What this task involves => Find the word "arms" in the records and copy every line where it occurs.
┄┄┄┄┄┄┄┄┄┄
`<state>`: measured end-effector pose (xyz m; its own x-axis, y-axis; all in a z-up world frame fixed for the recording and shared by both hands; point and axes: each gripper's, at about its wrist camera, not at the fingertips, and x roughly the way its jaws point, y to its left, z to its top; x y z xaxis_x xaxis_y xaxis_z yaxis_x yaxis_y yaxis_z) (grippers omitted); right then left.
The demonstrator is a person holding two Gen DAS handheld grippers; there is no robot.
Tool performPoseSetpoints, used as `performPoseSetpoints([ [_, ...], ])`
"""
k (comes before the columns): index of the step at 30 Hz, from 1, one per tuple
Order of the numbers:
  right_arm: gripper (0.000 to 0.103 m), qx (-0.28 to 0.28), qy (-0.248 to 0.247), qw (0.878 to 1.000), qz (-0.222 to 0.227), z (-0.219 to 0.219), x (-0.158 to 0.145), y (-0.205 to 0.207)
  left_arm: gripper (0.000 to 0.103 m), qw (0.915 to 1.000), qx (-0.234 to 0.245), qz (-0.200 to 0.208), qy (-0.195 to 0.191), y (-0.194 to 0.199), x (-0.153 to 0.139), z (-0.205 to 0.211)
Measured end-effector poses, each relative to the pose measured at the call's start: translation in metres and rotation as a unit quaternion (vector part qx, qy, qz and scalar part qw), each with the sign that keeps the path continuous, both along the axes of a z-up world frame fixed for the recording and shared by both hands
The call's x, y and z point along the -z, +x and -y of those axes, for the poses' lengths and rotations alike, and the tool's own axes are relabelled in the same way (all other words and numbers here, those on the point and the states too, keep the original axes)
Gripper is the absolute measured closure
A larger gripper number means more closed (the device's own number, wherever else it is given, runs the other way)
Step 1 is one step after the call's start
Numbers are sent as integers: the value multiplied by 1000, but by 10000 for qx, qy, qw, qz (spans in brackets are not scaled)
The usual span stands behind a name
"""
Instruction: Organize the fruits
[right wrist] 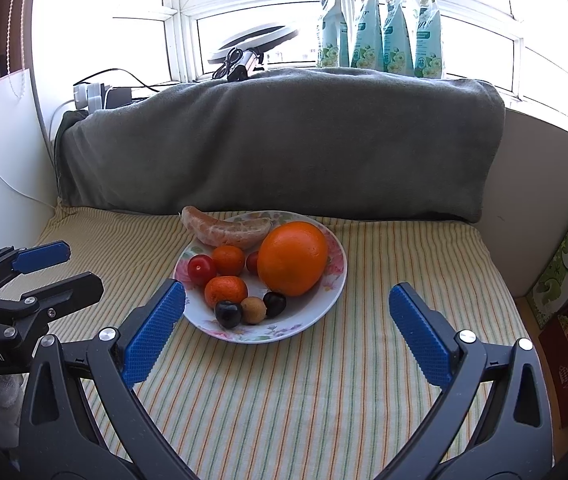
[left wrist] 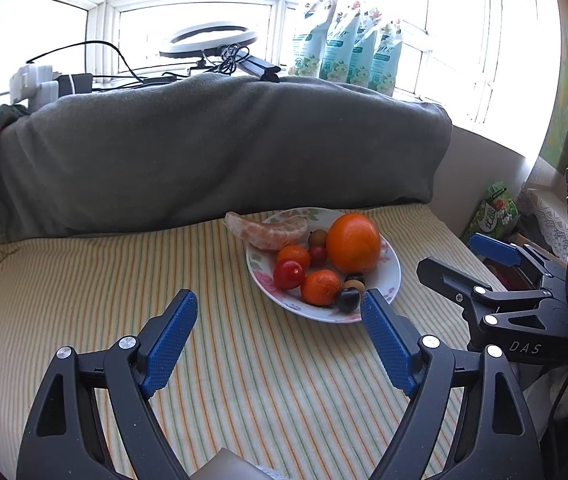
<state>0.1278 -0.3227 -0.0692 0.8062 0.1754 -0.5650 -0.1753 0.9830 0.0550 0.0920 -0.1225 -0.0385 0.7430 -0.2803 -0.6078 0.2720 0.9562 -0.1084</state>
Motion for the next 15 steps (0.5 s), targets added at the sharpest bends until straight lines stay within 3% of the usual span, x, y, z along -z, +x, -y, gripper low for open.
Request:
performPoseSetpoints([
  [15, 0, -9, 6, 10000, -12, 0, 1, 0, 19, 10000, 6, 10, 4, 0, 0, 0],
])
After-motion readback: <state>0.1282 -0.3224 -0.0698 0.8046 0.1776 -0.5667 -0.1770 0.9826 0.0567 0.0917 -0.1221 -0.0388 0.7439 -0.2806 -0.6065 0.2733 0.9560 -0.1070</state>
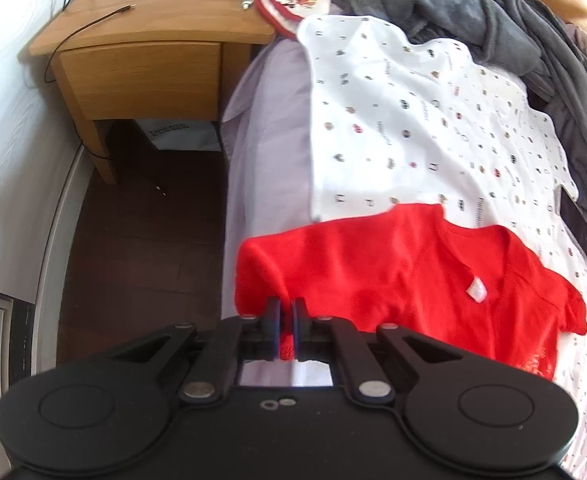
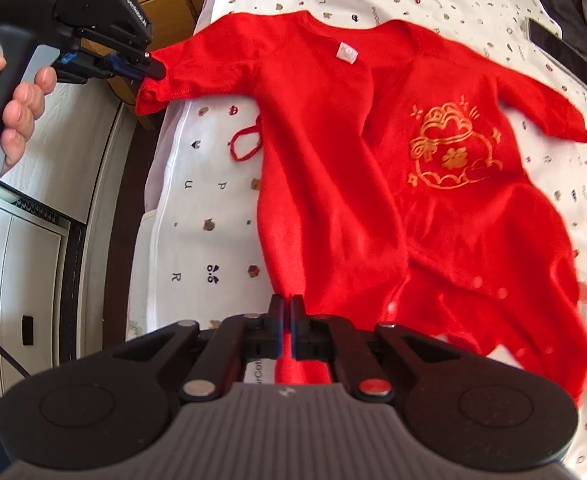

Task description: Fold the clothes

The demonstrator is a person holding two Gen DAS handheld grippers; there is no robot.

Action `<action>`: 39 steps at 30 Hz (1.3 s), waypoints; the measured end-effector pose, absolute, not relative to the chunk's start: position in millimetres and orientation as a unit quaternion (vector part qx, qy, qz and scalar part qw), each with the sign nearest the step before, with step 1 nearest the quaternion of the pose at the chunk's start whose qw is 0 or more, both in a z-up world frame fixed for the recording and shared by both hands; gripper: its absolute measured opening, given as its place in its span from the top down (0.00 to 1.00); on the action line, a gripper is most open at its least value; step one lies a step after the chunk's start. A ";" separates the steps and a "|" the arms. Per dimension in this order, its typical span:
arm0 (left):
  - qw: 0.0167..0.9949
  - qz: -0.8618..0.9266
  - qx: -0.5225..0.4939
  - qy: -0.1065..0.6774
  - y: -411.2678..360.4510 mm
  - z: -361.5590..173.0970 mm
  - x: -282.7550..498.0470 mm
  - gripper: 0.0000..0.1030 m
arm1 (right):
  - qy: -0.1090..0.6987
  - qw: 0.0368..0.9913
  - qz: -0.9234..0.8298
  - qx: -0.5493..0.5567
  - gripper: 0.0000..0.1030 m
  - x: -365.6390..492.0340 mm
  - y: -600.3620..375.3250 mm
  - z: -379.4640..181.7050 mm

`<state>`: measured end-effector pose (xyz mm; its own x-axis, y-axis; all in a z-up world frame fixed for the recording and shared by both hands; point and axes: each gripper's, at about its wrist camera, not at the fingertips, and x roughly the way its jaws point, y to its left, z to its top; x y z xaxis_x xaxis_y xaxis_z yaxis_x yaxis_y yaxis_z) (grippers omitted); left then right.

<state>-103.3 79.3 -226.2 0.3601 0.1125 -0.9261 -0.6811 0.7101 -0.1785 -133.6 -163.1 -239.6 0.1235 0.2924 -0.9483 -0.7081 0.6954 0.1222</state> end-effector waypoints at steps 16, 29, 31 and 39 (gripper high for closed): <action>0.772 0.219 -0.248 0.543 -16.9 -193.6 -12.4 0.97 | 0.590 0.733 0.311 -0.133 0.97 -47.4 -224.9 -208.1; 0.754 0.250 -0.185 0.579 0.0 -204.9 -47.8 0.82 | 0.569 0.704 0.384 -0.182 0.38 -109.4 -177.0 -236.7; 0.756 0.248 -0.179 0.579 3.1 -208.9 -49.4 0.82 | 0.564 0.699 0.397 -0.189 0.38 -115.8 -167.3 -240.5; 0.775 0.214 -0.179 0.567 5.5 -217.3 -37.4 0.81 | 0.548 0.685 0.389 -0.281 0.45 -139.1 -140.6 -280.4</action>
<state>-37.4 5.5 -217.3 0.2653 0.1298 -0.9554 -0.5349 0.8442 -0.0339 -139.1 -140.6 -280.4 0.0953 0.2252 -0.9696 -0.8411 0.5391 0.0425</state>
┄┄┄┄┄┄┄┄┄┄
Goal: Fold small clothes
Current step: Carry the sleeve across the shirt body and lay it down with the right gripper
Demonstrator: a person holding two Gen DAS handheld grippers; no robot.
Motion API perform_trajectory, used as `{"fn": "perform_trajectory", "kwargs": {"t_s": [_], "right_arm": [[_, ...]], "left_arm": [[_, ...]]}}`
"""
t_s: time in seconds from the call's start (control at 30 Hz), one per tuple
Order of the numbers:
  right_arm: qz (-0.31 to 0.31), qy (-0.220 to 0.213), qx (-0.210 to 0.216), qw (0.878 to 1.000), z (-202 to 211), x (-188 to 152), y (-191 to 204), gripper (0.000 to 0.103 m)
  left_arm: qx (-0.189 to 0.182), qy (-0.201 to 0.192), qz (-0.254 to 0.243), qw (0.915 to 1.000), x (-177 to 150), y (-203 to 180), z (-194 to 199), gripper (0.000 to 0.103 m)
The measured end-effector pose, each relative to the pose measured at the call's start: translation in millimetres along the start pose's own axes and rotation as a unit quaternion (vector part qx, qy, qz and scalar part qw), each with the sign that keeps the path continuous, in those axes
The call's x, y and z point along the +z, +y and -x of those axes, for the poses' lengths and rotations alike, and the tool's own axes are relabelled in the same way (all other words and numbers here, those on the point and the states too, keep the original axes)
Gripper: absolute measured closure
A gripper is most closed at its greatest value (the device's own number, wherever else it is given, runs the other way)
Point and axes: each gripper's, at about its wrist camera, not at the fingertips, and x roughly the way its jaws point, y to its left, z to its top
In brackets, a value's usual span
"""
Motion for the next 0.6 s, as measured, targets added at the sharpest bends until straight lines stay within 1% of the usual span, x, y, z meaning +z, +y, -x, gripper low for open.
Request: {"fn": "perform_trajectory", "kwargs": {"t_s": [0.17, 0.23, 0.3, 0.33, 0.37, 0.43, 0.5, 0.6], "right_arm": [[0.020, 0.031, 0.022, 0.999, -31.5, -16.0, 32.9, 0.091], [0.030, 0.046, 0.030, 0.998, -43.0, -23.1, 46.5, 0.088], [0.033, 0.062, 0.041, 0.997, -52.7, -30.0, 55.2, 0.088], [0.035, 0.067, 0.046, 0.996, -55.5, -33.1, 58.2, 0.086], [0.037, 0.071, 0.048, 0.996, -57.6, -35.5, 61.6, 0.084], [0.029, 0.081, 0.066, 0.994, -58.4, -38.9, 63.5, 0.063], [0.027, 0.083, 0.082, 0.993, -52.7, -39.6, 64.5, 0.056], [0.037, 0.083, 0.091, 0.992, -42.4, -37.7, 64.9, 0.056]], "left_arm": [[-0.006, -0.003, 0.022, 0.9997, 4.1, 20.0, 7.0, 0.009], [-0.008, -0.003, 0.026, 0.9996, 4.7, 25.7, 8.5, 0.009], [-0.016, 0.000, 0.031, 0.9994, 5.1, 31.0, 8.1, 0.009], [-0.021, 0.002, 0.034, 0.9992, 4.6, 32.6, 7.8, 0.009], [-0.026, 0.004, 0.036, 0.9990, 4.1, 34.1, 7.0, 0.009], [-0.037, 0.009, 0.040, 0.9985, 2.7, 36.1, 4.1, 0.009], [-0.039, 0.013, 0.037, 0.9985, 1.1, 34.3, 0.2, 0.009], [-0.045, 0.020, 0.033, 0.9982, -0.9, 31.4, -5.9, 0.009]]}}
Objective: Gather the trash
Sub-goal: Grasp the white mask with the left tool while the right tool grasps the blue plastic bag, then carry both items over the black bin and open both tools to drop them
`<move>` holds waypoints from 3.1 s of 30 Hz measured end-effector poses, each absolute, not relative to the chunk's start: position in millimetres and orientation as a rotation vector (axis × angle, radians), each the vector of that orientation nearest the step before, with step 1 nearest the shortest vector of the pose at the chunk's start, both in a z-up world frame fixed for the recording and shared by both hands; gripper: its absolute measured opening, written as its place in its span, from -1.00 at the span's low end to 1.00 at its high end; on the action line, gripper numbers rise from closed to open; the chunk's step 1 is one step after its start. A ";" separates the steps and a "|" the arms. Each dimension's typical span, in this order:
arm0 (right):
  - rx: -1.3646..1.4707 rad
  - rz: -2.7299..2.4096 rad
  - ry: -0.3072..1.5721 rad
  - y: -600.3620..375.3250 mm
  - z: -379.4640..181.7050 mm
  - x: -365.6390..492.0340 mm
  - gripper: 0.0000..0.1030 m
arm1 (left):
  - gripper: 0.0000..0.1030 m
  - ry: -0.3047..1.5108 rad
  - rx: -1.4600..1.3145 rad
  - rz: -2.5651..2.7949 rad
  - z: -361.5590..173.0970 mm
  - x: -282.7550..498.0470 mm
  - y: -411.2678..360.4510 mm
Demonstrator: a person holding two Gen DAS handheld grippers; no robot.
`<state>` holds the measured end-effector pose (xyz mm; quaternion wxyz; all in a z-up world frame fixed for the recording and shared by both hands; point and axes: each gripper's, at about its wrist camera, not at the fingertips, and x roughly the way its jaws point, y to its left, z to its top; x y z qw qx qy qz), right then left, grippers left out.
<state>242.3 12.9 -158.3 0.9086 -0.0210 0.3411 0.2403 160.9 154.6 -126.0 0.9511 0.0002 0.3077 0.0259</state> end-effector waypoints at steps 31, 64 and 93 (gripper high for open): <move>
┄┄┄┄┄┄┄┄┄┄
Solution =>
Action `<action>`: 39 steps at 30 Hz (1.3 s), waypoints; the measured end-effector pose, absolute, not relative to the chunk's start: position in millimetres and orientation as a unit quaternion (vector part qx, qy, qz and scalar part qw), each with the sign nearest the step before, with step 1 nearest the quaternion of the pose at the chunk's start whose qw is 0 or more, both in a z-up world frame fixed for the recording and shared by both hands; gripper: its absolute measured opening, given as its place in its span from the top down (0.00 to 1.00); on the action line, a gripper is most open at its least value; step one lies a step after the chunk's start. A ";" separates the steps and a "|" the arms. Per dimension in this order, its typical span:
`<move>` holds waypoints from 3.1 s of 30 Hz measured end-effector poses, each absolute, not relative to the chunk's start: position in millimetres and orientation as a rotation vector (axis × angle, radians), each the vector of that orientation nearest the step before, with step 1 nearest the shortest vector of the pose at the chunk's start, both in a z-up world frame fixed for the recording and shared by both hands; gripper: its absolute measured opening, written as its place in its span, from -1.00 at the span's low end to 1.00 at its high end; on the action line, gripper numbers rise from closed to open; the chunk's step 1 is one step after its start. A ";" separates the steps and a "|" the arms. Each dimension's typical span, in this order:

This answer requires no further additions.